ZrO₂ support imparts superior activity and stability of Co catalysts for CO₂ methanation

Screening of various supports reveals that Co catalysts supported on ZrO₂ and Al₂O₃ show good initial activity for CO₂ methanation. Co/ZrO₂ and Co/Al₂O₃ catalysts prepared by impregnation with different metal loadings were further examined comparatively. The 10Co/ZrO₂ catalyst showed high activity with CO₂ conversion of 92.5% and CH₄ selectivity of 99.9% without deactivation after 300 h time on stream (TOS). However, the 10Co/Al₂O₃ catalyst gave a lower CO₂ conversion of 77.8% which decreased to 38.6% after 300 h TOS. The catalysts were characterized by STEM/EDS (scanning transmission electron microscopy/energy-dispersive X-ray spectroscopy), in situ XRD(X-ray diffractometer), H₂-TPR(temperature programmed reduction), XPS (X-ray photoelectron spectroscopy), chemisorption of H₂, CO, CH₄, CO₂ and NH₃-TPD (temperature programmed desorption).
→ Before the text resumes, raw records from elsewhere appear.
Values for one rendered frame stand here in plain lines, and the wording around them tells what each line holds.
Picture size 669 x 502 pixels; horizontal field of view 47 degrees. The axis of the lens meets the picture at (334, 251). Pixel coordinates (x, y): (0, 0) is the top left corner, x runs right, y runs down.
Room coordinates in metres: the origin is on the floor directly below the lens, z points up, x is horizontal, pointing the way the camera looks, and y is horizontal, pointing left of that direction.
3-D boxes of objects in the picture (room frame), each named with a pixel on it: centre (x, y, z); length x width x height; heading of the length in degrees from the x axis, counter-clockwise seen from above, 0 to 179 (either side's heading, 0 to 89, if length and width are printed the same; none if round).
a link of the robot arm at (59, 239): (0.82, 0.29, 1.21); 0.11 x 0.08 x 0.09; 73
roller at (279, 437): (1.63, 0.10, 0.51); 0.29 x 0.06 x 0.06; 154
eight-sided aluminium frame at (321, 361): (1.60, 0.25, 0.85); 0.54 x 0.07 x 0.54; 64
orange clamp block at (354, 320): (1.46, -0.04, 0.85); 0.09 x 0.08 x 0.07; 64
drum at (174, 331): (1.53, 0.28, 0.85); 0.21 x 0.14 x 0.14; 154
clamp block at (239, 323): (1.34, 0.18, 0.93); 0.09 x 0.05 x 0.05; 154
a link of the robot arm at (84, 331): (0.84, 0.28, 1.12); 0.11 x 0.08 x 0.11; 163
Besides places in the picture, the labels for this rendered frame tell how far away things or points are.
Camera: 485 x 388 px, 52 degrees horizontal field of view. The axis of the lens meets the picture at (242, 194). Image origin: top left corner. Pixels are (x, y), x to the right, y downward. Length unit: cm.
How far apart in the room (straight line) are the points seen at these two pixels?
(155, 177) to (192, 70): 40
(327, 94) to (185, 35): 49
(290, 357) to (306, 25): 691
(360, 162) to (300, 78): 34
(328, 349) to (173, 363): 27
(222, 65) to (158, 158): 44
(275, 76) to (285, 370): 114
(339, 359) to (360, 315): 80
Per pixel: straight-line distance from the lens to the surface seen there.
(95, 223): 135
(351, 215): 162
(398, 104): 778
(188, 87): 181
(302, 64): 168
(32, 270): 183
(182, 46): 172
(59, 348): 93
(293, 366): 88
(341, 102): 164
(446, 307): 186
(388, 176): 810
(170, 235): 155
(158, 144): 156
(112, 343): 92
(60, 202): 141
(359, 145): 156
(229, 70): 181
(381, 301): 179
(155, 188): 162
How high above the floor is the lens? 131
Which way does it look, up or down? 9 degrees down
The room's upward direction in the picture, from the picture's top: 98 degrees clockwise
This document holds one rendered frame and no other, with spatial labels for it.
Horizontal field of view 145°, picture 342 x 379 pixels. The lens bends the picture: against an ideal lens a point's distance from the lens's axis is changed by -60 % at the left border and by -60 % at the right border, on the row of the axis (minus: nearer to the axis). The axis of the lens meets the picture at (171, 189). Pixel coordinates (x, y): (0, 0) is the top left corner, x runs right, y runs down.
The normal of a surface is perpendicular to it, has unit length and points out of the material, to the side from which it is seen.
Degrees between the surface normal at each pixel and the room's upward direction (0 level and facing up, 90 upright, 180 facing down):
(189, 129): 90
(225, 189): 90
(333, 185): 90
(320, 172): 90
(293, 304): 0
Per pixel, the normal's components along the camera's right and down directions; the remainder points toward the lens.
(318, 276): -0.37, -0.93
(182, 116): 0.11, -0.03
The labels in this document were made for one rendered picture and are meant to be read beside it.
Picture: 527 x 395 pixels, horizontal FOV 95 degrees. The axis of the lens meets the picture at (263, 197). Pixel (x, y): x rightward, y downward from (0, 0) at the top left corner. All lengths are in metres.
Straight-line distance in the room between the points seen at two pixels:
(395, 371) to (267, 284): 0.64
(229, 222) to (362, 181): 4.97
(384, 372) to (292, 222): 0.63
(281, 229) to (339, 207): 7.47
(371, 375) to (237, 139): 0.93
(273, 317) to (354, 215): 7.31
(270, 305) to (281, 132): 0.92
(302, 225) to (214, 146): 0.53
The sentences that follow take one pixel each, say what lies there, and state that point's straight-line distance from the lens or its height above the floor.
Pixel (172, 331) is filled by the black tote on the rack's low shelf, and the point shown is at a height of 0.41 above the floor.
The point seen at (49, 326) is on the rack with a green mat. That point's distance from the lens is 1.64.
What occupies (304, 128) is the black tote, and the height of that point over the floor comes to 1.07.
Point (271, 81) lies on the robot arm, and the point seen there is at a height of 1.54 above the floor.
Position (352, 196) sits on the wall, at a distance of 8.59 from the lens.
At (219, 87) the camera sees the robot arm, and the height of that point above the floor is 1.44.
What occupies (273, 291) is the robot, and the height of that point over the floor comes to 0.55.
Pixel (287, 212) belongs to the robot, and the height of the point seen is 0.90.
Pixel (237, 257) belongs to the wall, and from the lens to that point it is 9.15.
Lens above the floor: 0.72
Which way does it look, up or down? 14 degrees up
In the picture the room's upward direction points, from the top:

Re-dispersion of Co species on the ZrO₂ support during reduction by H₂ was observed by STEM/EDS. New Co-Zr phase formed on the Co-ZrO₂ interface was directly observed by TEM for the first time; the Co/ZrO₂ catalyst exhibited high stability with high activity for CO₂ conversion. In situ XRD, H₂-TPR and XPS results indicate the promoting effect of ZrO₂ on the reduction of Co₃O₄ to Co metal along with the negative effect of Al₂O₃. The oxygen vacancies on the ZrO₂ detected by XPS may help to activate CO₂ and H₂O and resist deactivation. Co/Al₂O₃ catalyst deactivates rapidly due to coke deposition and spinel formation.